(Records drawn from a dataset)
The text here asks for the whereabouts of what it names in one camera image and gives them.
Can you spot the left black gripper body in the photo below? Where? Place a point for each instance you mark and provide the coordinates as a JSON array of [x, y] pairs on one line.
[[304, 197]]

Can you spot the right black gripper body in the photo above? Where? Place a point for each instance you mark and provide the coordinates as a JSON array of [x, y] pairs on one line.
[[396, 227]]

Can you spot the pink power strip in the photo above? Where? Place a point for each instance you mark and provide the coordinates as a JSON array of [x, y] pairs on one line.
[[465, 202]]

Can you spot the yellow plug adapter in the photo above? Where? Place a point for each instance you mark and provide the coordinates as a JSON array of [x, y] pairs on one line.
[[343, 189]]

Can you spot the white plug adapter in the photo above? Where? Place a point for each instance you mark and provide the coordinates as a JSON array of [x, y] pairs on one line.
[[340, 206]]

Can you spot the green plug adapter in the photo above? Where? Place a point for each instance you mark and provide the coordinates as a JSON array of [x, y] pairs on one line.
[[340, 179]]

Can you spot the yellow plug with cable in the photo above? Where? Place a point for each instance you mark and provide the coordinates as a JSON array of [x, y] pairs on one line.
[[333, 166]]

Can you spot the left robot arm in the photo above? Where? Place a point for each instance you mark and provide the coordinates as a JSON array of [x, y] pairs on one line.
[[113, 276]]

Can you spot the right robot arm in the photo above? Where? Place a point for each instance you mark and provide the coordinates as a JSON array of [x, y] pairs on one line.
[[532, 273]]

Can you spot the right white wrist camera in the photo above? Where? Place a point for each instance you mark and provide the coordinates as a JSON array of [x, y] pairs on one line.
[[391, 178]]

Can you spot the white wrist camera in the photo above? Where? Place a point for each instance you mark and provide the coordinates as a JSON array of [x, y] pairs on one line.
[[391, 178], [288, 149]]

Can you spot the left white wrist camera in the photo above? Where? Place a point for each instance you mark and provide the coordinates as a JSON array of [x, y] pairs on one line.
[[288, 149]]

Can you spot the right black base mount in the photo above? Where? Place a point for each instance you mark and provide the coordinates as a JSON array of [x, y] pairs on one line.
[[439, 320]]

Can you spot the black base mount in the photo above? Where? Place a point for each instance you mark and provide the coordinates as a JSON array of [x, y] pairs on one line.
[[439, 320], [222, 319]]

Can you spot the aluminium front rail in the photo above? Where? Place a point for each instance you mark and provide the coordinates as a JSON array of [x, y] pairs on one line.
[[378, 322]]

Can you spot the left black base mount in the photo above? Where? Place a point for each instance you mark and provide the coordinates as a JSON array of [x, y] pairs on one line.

> [WORK REQUIRED]
Every line above should be written out again exactly as it stands.

> [SOLUTION TO THIS TASK]
The text here asks for the whereabouts of what it names in one camera image and gives them.
Can you spot the left black gripper body in the photo below? Where? Place a point for each instance you mark and provide the coordinates as a JSON array of [x, y] pairs on one line.
[[304, 197]]

Can you spot the right black gripper body in the photo above? Where? Place a point for each instance you mark and provide the coordinates as a JSON array of [x, y] pairs on one line.
[[396, 227]]

Can you spot the pink power strip in the photo above? Where? Place a point for each instance you mark and provide the coordinates as a JSON array of [x, y] pairs on one line.
[[465, 202]]

Can you spot the yellow plug adapter in the photo above? Where? Place a point for each instance you mark and provide the coordinates as a JSON array of [x, y] pairs on one line.
[[343, 189]]

Can you spot the white plug adapter in the photo above? Where? Place a point for each instance you mark and provide the coordinates as a JSON array of [x, y] pairs on one line.
[[340, 206]]

Can you spot the green plug adapter in the photo above? Where? Place a point for each instance you mark and provide the coordinates as a JSON array of [x, y] pairs on one line.
[[340, 179]]

Can you spot the yellow plug with cable in the photo above? Where? Place a point for each instance you mark and provide the coordinates as a JSON array of [x, y] pairs on one line.
[[333, 166]]

Can you spot the left robot arm in the photo above? Where? Place a point for each instance you mark and provide the coordinates as a JSON array of [x, y] pairs on one line.
[[113, 276]]

Can you spot the right robot arm in the photo above? Where? Place a point for each instance you mark and provide the coordinates as a JSON array of [x, y] pairs on one line.
[[532, 273]]

Can you spot the right white wrist camera in the photo above? Where? Place a point for each instance you mark and provide the coordinates as a JSON array of [x, y] pairs on one line.
[[391, 178]]

Can you spot the white wrist camera in the photo above? Where? Place a point for each instance you mark and provide the coordinates as a JSON array of [x, y] pairs on one line.
[[391, 178], [288, 149]]

Can you spot the left white wrist camera in the photo above? Where? Place a point for each instance you mark and provide the coordinates as a JSON array of [x, y] pairs on one line.
[[288, 149]]

Can you spot the right black base mount in the photo above? Where? Place a point for each instance you mark and provide the coordinates as a JSON array of [x, y] pairs on one line.
[[439, 320]]

Can you spot the black base mount in the photo above? Where? Place a point for each instance you mark and provide the coordinates as a JSON array of [x, y] pairs on one line.
[[439, 320], [222, 319]]

Can you spot the aluminium front rail in the photo above? Where? Place a point for each instance you mark and provide the coordinates as a JSON array of [x, y] pairs on one line.
[[378, 322]]

Can you spot the left black base mount in the photo above? Where? Place a point for each instance you mark and provide the coordinates as a JSON array of [x, y] pairs on one line.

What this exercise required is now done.